- **WHAT YOU ARE ASKED TO DO**: Pick out the lines below that include the string "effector".

- **DATASET EXCERPT**:
━━━━━━━━━━

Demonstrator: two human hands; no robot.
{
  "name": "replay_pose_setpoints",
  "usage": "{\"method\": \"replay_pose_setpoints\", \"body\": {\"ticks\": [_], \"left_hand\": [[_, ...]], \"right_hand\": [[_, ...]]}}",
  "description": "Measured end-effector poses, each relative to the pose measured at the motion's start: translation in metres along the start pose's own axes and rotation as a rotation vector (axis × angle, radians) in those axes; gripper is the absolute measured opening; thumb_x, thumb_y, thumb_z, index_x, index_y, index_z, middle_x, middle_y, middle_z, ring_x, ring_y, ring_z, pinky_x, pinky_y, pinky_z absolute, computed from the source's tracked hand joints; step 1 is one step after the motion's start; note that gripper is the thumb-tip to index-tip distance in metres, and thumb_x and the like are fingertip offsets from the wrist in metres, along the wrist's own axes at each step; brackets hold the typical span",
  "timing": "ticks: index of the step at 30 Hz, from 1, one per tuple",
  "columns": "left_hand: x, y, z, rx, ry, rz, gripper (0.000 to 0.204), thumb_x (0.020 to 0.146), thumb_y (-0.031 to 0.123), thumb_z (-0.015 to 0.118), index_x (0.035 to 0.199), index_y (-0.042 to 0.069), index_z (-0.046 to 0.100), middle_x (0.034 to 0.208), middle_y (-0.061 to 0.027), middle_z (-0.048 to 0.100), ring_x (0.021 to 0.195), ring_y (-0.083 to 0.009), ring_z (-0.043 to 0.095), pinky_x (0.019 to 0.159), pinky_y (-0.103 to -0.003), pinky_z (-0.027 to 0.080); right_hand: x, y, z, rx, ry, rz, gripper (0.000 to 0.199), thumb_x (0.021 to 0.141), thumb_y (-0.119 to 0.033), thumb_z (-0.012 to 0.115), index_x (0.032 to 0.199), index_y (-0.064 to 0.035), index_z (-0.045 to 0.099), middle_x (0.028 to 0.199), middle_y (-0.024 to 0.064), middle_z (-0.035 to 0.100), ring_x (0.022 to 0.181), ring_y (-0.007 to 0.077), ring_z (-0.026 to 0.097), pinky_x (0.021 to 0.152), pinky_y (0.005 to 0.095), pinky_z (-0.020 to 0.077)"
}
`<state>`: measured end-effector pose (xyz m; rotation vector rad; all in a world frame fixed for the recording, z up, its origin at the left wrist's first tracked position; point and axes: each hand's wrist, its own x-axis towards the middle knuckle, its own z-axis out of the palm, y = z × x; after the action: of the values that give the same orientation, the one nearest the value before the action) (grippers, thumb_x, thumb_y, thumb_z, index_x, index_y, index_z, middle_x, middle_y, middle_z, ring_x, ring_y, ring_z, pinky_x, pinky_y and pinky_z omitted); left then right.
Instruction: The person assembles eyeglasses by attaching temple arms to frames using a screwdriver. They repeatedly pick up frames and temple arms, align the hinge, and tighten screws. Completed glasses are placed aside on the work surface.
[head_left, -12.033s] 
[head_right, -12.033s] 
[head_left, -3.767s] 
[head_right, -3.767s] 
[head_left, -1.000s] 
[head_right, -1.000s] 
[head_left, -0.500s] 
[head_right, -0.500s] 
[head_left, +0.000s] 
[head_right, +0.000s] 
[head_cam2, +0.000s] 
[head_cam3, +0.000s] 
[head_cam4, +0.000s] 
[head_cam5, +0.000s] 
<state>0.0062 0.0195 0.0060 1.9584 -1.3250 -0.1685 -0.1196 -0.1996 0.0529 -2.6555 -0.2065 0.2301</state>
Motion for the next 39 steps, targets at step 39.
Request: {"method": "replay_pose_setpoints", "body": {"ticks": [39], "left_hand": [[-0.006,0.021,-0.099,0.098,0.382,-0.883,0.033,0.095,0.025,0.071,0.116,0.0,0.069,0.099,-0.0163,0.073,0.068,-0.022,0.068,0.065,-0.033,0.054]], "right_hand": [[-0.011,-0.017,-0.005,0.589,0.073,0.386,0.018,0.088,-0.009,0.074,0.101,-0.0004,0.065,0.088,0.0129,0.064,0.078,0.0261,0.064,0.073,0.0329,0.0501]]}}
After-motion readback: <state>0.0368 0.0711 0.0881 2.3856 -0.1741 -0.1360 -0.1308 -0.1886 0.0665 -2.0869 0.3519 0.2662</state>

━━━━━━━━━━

- **EXERCISE RESPONSE**:
  "description": "Measured end-effector poses, each relative to the pose measured at the motion's start: translation in metres along the start pose's own axes and rotation as a rotation vector (axis × angle, radians) in those axes; gripper is the absolute measured opening; thumb_x, thumb_y, thumb_z, index_x, index_y, index_z, middle_x, middle_y, middle_z, ring_x, ring_y, ring_z, pinky_x, pinky_y, pinky_z absolute, computed from the source's tracked hand joints; step 1 is one step after the motion's start; note that gripper is the thumb-tip to index-tip distance in metres, and thumb_x and the like are fingertip offsets from the wrist in metres, along the wrist's own axes at each step; brackets hold the typical span",
`<state>`: measured end-effector pose (xyz m; rotation vector rad; all in a world frame fixed for the recording, z up, its origin at the left wrist's first tracked position; point and axes: each hand's wrist, its own x-axis towards the middle knuckle, its own z-axis out of the palm, y = z × x; after the action: of the values that give the same orientation, the one nearest the value before the action) (grippers, thumb_x, thumb_y, thumb_z, index_x, index_y, index_z, middle_x, middle_y, middle_z, ring_x, ring_y, ring_z, pinky_x, pinky_y and pinky_z omitted); left then right.

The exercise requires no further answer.